# What the task asks
Below are records; the lines starting at the one with "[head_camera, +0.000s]" and ending at the one with "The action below" must be reproduced exactly, both included. Pictures must not appear.

Excerpted data: Begin

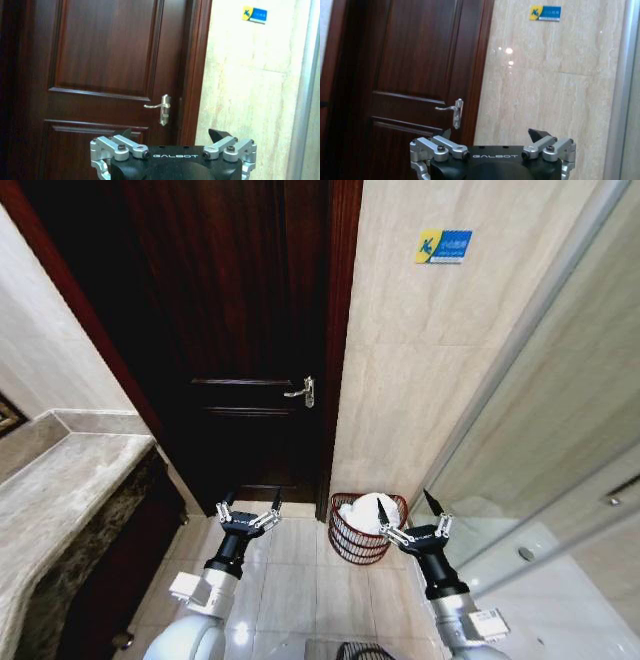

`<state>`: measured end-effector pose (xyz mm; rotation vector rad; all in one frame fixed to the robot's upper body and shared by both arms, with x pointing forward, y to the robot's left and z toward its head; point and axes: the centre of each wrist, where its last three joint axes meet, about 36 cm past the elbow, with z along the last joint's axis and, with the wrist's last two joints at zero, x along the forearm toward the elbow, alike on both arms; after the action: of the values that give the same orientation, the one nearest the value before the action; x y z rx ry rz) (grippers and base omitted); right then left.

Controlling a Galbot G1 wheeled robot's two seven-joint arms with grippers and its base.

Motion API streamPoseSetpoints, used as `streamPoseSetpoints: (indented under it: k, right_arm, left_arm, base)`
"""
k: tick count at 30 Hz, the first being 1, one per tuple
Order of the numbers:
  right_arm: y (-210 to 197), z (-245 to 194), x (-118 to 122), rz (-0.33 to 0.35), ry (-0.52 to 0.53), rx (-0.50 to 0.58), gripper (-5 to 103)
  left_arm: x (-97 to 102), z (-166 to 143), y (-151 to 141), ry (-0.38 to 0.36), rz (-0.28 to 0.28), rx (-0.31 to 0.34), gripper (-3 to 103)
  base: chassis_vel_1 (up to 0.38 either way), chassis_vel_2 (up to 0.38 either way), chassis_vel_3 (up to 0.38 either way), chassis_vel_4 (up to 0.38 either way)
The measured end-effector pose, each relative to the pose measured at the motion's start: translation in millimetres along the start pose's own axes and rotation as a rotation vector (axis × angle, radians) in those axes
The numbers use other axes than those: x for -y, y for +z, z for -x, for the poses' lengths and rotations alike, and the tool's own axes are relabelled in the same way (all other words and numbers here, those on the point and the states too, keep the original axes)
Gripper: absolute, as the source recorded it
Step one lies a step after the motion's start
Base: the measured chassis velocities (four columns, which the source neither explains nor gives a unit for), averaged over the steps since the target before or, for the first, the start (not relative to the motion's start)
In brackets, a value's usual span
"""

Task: Discard the used towel into the hamper.

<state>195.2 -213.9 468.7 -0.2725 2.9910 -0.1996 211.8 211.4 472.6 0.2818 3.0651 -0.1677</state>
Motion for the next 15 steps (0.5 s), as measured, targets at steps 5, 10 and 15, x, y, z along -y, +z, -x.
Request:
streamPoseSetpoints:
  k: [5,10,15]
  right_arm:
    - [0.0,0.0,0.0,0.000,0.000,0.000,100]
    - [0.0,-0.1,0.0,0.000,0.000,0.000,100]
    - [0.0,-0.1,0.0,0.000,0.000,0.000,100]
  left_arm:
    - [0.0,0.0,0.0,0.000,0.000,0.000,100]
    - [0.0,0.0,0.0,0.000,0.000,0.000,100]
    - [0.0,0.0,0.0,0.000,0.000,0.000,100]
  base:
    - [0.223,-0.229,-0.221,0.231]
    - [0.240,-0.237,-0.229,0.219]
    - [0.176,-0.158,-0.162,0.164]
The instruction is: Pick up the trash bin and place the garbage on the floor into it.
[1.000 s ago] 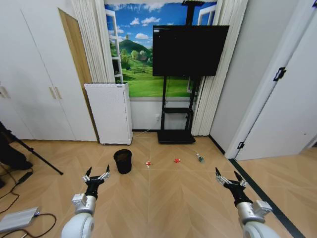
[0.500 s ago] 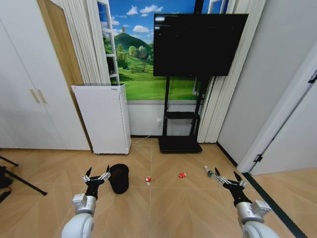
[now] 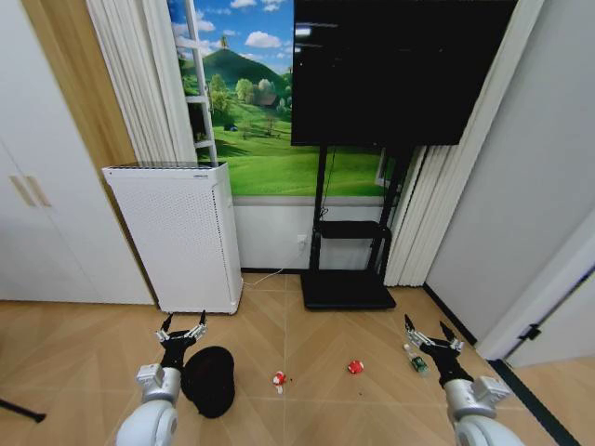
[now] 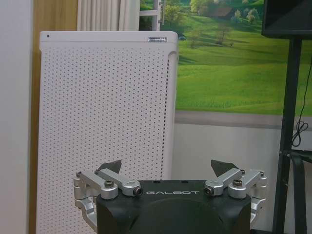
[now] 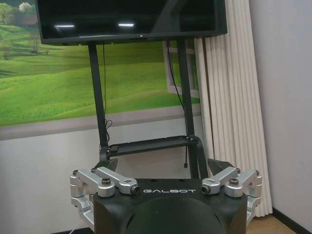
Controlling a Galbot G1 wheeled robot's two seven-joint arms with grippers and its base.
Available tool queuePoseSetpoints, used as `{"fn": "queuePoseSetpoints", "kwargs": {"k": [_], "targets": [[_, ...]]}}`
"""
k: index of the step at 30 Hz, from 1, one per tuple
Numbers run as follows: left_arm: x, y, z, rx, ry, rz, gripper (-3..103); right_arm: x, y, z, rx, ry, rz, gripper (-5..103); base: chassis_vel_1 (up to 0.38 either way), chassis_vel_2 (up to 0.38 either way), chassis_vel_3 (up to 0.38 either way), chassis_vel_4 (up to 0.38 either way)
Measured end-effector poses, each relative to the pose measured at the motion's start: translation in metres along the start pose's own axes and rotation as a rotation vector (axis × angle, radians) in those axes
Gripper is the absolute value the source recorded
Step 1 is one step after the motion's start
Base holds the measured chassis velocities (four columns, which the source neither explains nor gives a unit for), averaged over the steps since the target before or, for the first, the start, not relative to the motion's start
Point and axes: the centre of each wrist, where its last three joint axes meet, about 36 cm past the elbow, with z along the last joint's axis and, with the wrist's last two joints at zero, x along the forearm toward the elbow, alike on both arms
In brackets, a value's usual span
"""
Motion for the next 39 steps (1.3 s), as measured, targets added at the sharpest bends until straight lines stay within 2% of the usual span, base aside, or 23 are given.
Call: {"fn": "queuePoseSetpoints", "kwargs": {"k": [12, 16, 39], "targets": [[-0.002, 0.0, 0.002, 0.0, 0.003, -0.001, 100, -0.003, 0.0, 0.004, -0.01, -0.011, 0.03, 100, -0.349, 0.342, 0.35, -0.344], [-0.003, -0.001, 0.004, 0.001, 0.003, 0.0, 100, -0.007, 0.0, 0.007, -0.004, -0.051, 0.06, 100, -0.238, 0.249, 0.215, -0.154], [-0.006, -0.006, 0.007, 0.02, 0.038, -0.016, 100, -0.013, -0.003, 0.014, 0.008, -0.081, 0.051, 100, 0.018, -0.005, -0.009, 0.014]]}}
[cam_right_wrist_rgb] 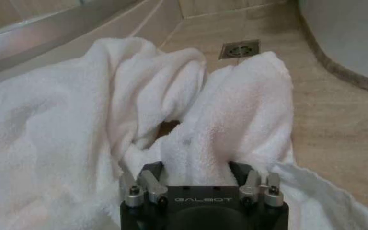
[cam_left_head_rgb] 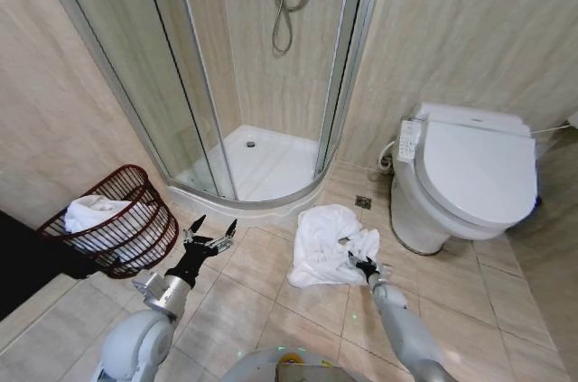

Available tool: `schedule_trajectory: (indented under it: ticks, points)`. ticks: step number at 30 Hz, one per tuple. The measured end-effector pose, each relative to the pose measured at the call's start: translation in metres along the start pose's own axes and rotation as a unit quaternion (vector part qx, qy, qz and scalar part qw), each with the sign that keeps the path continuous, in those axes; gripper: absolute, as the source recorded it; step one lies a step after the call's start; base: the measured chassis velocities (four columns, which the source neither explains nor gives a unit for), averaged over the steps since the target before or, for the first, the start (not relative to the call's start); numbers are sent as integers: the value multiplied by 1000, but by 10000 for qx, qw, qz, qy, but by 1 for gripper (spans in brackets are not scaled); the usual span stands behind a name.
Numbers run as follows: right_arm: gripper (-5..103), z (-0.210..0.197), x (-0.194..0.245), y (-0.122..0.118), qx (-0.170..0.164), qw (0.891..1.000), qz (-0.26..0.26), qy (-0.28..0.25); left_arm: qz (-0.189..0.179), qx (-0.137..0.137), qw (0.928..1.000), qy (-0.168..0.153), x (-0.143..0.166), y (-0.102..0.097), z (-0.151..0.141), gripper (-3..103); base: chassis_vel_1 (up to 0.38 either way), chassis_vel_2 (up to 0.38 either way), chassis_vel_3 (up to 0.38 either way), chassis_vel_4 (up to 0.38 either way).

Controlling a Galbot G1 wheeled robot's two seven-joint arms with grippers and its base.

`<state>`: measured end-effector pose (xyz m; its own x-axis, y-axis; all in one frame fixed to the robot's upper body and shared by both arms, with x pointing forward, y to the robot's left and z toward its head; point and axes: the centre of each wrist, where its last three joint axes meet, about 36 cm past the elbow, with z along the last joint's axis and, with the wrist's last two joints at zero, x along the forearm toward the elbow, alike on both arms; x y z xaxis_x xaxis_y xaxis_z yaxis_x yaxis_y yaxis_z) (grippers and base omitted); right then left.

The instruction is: Discard the used towel into the hamper.

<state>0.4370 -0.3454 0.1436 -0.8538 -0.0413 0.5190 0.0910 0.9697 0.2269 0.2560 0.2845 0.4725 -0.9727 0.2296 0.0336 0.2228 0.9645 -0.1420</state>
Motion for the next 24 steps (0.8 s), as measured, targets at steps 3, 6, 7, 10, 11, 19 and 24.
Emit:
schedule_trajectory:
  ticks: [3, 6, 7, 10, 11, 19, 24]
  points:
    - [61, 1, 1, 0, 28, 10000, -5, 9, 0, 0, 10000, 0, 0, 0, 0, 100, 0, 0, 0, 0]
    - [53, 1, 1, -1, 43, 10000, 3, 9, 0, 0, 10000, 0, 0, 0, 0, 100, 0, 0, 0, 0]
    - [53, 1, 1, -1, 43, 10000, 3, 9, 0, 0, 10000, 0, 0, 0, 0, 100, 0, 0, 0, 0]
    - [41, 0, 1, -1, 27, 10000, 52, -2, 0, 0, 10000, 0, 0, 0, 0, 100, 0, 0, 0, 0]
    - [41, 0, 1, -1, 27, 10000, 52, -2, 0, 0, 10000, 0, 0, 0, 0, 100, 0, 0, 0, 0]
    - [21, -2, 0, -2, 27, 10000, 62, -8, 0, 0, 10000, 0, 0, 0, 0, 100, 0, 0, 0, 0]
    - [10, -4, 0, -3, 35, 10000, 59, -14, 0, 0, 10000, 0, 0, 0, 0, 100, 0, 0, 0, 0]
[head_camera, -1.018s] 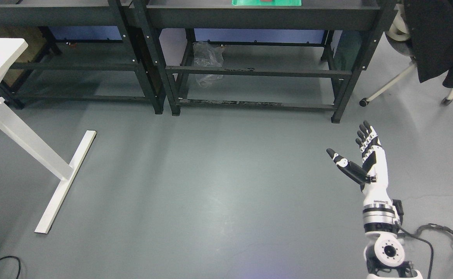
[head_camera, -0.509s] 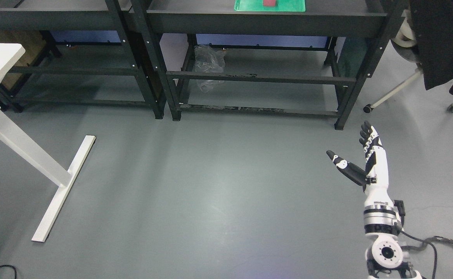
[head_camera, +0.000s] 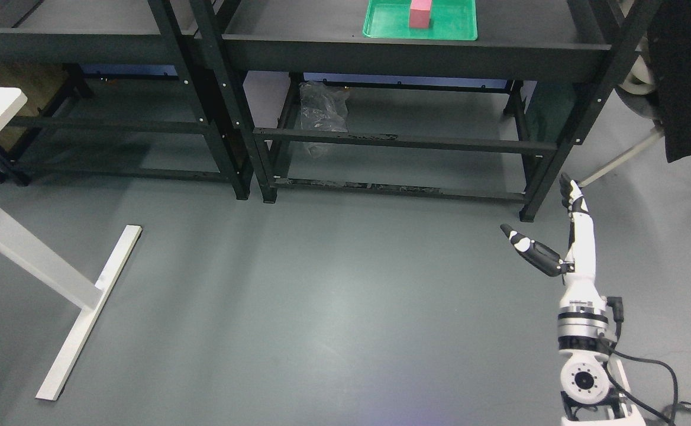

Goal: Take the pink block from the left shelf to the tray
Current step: 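Drive toward the shelf and raise the right hand toward the green tray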

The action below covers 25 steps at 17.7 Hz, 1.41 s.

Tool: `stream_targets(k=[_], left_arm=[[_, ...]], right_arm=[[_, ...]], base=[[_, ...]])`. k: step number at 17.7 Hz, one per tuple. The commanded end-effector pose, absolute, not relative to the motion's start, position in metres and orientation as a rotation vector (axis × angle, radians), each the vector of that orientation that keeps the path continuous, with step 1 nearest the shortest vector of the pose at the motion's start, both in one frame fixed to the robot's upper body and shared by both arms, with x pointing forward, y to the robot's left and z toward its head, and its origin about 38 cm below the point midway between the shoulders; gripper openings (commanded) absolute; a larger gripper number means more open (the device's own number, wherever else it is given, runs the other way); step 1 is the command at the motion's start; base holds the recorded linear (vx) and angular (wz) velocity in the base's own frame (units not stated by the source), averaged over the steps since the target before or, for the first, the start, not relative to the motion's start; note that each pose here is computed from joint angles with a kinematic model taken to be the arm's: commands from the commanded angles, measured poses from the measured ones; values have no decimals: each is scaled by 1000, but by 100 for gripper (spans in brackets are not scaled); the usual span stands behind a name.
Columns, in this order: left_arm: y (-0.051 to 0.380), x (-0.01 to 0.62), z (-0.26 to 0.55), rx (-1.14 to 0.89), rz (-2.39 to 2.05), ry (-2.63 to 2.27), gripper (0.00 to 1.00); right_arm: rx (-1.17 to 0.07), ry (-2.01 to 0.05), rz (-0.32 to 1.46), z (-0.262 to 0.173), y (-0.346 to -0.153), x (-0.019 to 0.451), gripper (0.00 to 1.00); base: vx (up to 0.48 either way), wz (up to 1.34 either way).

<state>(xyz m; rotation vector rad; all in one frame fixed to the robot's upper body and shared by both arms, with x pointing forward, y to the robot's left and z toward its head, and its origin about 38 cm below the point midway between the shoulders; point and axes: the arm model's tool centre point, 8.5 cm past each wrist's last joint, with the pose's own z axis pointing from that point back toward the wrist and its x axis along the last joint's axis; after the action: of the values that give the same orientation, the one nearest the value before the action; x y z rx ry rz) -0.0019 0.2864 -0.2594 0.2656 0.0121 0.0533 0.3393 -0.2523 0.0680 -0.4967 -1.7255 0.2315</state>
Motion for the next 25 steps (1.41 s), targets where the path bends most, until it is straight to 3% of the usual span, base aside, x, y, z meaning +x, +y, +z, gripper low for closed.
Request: stream_targets(k=[1, 6, 11, 17, 21, 25], left_arm=[[297, 23, -258, 281, 56, -35, 100], [297, 23, -258, 281, 56, -35, 100], [297, 23, -258, 281, 56, -35, 100], [297, 23, -258, 281, 56, -35, 100], [297, 23, -258, 281, 56, -35, 100], [297, 23, -258, 281, 56, -35, 100]], right_arm=[[-908, -1661, 773, 76, -248, 339, 100], [-880, -1675, 837, 81, -250, 337, 98], [-1136, -1566, 1141, 86, -253, 345, 98], [-1184, -1657, 1080, 99, -246, 349, 99], [-1270, -1884, 916, 109, -225, 332, 99], [-1287, -1947, 834, 115, -216, 330, 99]], base=[[208, -120], [233, -112], [250, -56], [273, 55], [295, 143], [289, 130]])
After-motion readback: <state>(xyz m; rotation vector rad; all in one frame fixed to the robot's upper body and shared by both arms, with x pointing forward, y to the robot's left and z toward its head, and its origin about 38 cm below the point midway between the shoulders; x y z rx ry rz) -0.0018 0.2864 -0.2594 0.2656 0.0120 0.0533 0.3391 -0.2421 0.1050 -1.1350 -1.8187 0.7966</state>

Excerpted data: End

# Written response
[head_camera, +0.000s] 

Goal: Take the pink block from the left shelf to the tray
Current step: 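Drive toward the shelf and raise the right hand toward the green tray
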
The action below covers 25 steps at 17.7 Hz, 1.41 s.

The work on this exercise is done.